The divine right of kings was considered on a significant decline by the Glorious Revolution in the late 1600s so that’s off by several centuries for the genesis of early/gentlemen archaeology began.

The last witch trial in England was also in the late 1600s so again off by several centuries.

And while you are correct about Howard Carter and women’s voting rights I think it’d be important to note that in 1902 parliament had not even given the right to representation for men who weren’t property owners either which was a significant if not majority of men.


I'm not confining archaeology to Howard Carter, nor his stereotype, nor his (generally) post-Victorian era.

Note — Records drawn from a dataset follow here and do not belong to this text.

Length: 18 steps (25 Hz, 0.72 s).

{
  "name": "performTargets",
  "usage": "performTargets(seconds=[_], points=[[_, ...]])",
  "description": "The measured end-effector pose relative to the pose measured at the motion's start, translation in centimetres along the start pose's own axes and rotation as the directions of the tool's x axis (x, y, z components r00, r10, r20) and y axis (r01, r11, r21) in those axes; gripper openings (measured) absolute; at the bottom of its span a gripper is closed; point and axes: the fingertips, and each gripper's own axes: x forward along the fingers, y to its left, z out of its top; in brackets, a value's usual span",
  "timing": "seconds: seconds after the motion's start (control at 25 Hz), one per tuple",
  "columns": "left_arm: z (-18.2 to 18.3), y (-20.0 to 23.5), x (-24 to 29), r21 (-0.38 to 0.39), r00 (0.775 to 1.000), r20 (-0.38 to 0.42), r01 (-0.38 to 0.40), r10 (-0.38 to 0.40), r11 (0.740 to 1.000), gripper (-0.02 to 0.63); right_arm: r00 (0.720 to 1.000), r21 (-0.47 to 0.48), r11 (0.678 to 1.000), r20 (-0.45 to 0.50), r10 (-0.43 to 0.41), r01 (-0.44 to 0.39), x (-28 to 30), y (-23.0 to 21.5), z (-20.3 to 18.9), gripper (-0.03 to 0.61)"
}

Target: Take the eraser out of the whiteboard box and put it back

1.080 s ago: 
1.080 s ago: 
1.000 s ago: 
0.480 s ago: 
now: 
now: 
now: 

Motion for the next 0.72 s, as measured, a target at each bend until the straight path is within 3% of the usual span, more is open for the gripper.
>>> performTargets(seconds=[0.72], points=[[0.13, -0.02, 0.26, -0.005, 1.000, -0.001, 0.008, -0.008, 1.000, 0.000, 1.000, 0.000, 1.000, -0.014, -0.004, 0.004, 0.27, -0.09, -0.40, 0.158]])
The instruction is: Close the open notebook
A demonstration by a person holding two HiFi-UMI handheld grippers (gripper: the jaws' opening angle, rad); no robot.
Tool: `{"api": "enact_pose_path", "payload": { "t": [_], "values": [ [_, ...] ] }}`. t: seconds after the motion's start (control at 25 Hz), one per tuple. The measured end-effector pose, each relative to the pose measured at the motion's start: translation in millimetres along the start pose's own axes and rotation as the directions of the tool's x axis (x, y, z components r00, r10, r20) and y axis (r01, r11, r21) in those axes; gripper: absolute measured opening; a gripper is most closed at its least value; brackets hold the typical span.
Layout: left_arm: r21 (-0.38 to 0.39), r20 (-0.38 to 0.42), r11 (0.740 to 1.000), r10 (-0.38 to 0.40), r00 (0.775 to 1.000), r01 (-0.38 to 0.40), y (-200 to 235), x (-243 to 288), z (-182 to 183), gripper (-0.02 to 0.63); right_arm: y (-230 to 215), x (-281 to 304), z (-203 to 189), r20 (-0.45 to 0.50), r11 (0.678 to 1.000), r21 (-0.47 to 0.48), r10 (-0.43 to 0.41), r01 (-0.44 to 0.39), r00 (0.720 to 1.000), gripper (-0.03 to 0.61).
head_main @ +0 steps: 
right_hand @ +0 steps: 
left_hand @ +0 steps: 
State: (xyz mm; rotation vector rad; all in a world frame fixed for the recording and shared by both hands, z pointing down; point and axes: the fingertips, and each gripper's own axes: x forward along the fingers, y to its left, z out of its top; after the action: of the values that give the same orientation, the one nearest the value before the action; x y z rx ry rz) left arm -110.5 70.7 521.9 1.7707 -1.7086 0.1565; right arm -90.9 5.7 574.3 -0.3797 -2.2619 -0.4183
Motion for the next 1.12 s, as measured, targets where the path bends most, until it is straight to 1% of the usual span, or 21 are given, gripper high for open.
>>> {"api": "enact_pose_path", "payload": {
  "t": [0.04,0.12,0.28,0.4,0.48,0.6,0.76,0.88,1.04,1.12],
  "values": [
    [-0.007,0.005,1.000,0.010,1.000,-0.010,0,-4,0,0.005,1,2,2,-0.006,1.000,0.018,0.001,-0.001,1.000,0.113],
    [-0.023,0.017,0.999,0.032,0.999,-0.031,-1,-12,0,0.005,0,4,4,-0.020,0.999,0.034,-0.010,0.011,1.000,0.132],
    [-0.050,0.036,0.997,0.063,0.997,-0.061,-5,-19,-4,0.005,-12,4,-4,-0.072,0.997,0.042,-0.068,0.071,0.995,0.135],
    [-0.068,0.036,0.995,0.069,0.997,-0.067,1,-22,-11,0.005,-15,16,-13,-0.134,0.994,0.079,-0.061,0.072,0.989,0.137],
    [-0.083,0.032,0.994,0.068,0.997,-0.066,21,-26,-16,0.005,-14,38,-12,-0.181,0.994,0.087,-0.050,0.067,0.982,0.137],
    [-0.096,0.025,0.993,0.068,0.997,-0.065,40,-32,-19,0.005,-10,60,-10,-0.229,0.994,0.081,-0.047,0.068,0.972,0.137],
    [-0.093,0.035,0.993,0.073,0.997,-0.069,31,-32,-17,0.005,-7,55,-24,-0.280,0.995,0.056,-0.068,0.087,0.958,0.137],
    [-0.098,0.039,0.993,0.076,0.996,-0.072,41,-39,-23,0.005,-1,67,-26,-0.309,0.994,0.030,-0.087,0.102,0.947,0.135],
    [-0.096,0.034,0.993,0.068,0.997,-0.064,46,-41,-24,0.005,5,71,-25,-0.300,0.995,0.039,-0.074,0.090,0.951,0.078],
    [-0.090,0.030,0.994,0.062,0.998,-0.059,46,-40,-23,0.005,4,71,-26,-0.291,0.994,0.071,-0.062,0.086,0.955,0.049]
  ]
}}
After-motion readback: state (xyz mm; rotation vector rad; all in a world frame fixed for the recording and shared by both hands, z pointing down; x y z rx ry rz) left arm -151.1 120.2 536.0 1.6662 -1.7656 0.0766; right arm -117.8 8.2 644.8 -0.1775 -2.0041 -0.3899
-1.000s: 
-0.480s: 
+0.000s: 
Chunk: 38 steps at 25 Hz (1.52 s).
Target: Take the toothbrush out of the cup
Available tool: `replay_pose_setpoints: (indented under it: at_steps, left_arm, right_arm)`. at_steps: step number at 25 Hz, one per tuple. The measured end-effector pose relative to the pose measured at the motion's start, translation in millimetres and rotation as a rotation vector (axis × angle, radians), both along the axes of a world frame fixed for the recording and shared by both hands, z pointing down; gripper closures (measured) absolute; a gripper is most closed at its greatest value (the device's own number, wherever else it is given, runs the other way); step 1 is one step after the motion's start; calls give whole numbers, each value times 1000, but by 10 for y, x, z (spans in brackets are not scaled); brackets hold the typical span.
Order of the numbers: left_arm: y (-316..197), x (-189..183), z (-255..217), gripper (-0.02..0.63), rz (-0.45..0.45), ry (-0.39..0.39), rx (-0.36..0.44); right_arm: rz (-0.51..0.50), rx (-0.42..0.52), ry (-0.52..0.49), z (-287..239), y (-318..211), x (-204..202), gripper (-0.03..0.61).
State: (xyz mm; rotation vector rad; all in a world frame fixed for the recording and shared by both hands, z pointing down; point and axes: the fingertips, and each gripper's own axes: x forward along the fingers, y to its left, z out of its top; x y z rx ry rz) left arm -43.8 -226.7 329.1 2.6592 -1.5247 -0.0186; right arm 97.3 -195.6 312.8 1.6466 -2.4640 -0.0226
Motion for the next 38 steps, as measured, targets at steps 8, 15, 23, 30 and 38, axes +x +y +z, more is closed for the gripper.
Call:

https://en.wikipedia.org/wiki/History_of_archaeology

Following a few links - William Harvey (b. 1578, graduated from Cambridge 1593) both conducted excavations at Stonehenge, and was a prominent skeptic of allegations of witchcraft. But it was 70 years after his death that the last "legal" execution for witchcraft was performed in the British Isles (Janet Horne, 1727).

Meanwhile, Wikipedia also credits Robert Filmer (graduated from Cambridge 1604) with being one of the most famous exponents of Divine Right, and notes that that issue was pretty much settled - at least in Britain - by the English Civil War (1642-1651).